▶ WORK TASK
Find all lines in the records that include the word "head", and copy them out.

↓

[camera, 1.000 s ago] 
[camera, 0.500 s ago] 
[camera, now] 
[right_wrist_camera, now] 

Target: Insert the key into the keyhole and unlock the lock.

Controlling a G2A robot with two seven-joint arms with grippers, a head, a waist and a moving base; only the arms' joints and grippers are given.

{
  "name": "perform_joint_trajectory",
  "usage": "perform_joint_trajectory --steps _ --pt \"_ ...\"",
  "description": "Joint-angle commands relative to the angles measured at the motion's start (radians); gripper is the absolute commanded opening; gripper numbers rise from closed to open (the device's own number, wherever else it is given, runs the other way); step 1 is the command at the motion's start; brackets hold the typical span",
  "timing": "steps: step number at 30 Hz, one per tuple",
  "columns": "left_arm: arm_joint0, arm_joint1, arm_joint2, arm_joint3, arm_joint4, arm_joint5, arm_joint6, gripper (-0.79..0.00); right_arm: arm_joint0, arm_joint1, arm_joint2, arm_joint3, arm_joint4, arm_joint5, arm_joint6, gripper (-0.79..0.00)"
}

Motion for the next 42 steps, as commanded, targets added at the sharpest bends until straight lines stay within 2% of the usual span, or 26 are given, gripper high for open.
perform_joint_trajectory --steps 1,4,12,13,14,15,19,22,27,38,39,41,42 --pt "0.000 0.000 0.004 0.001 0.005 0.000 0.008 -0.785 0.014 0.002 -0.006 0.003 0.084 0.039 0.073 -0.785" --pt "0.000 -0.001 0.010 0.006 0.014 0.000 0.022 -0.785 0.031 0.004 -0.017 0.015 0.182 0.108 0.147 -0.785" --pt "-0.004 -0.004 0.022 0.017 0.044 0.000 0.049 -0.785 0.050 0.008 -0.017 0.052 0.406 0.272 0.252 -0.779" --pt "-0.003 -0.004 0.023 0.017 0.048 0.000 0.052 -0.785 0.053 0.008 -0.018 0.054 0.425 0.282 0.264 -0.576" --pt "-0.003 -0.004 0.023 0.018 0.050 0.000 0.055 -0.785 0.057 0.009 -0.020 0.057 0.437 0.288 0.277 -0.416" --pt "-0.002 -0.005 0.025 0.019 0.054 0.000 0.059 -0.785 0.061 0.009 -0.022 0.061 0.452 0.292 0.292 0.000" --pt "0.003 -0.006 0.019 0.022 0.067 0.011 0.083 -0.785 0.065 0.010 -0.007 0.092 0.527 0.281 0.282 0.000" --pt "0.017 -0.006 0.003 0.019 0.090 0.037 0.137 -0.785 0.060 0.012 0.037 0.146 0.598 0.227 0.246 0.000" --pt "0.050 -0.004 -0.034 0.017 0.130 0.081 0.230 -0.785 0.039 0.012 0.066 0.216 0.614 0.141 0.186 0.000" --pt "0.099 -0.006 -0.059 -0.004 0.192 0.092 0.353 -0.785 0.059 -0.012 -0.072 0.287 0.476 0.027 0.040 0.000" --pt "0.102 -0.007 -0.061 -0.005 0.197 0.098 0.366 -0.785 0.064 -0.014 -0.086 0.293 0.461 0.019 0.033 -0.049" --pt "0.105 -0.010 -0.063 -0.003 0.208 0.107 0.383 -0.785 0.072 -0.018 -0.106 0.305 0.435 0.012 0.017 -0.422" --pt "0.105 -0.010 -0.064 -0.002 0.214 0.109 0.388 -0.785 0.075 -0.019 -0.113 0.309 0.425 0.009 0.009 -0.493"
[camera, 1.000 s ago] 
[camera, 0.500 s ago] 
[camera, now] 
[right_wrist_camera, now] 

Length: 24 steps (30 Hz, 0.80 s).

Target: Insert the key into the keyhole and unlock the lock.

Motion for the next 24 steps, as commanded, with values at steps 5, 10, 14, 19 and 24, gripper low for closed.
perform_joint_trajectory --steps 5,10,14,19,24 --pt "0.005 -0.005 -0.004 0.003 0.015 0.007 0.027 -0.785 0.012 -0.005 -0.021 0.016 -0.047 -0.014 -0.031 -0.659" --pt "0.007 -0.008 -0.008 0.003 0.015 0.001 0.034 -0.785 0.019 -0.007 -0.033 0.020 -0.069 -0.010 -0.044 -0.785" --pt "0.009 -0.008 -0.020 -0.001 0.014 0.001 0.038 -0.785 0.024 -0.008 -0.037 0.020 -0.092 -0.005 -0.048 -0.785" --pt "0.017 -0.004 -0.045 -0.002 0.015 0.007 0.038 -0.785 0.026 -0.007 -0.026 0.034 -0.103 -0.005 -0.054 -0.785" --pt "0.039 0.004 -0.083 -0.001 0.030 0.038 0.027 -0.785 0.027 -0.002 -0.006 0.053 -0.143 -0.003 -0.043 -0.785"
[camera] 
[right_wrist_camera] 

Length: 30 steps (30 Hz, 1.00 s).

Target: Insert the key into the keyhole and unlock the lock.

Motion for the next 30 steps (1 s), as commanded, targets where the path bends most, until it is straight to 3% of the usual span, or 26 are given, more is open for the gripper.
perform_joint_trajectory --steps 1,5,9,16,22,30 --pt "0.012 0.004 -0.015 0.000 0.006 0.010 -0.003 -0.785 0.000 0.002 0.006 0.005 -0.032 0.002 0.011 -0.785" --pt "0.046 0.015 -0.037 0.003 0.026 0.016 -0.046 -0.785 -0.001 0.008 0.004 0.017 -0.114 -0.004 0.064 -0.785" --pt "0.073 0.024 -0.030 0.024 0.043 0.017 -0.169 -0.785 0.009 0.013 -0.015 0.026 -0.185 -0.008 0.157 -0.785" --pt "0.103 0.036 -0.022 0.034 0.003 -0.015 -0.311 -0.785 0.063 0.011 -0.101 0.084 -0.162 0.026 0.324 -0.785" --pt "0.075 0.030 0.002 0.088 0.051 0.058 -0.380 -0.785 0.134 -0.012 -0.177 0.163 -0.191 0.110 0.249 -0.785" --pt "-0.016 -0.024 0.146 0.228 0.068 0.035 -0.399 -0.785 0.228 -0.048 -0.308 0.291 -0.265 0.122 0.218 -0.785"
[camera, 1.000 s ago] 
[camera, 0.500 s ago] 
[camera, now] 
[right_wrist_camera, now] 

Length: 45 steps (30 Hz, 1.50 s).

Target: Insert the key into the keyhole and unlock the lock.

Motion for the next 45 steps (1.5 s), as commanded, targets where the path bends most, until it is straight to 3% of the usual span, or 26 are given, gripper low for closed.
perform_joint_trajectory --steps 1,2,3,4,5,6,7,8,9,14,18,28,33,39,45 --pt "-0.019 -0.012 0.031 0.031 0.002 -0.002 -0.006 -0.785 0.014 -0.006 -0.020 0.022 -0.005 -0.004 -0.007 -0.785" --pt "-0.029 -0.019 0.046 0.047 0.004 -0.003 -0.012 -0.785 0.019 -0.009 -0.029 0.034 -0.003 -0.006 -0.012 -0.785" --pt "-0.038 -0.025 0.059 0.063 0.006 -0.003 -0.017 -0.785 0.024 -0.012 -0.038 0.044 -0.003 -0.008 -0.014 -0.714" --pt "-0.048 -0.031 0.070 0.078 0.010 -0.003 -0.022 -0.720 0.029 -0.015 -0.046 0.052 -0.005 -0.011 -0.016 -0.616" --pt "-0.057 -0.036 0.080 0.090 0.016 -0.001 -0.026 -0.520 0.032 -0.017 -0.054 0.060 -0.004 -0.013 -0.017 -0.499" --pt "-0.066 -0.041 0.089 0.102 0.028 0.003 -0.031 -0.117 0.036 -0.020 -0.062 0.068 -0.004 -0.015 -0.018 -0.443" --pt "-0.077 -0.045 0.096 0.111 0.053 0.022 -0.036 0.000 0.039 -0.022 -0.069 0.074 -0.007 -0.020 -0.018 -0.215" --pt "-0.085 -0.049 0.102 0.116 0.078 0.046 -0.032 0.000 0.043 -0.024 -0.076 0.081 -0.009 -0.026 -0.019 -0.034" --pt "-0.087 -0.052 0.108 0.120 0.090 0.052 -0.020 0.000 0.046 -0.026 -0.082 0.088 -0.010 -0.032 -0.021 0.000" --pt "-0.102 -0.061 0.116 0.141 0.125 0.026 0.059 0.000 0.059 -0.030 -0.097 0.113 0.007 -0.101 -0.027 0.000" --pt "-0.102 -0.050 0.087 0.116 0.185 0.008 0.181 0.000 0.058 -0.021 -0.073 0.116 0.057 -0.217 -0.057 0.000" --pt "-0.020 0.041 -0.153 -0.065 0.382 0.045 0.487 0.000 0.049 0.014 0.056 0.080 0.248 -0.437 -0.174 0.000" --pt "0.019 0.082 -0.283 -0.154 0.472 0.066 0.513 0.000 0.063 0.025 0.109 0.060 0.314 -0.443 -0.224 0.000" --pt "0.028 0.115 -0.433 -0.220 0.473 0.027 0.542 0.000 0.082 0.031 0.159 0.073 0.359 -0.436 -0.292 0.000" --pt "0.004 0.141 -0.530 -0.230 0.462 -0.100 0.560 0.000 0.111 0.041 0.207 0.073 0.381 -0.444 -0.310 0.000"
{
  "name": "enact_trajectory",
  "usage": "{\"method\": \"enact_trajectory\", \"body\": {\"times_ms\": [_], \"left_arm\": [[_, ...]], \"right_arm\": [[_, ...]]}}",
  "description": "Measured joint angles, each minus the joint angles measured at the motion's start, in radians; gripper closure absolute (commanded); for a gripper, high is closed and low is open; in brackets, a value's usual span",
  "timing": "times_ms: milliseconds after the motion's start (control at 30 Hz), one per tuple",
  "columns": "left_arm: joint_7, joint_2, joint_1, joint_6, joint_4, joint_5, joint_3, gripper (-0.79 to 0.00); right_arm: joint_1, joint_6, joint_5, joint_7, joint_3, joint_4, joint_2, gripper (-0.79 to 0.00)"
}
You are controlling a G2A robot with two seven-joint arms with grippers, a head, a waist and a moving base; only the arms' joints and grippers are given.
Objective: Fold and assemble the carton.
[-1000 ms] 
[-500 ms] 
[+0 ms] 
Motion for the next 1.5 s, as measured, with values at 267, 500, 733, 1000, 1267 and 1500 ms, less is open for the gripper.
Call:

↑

▶ WRITTEN RESPONSE
Controlling a G2A robot with two seven-joint arms with grippers, a head, a waist and a moving base; only the arms' joints and grippers are given.
You are controlling a G2A robot with two seven-joint arms with grippers, a head, a waist and a moving base; only the arms' joints and grippers are given.

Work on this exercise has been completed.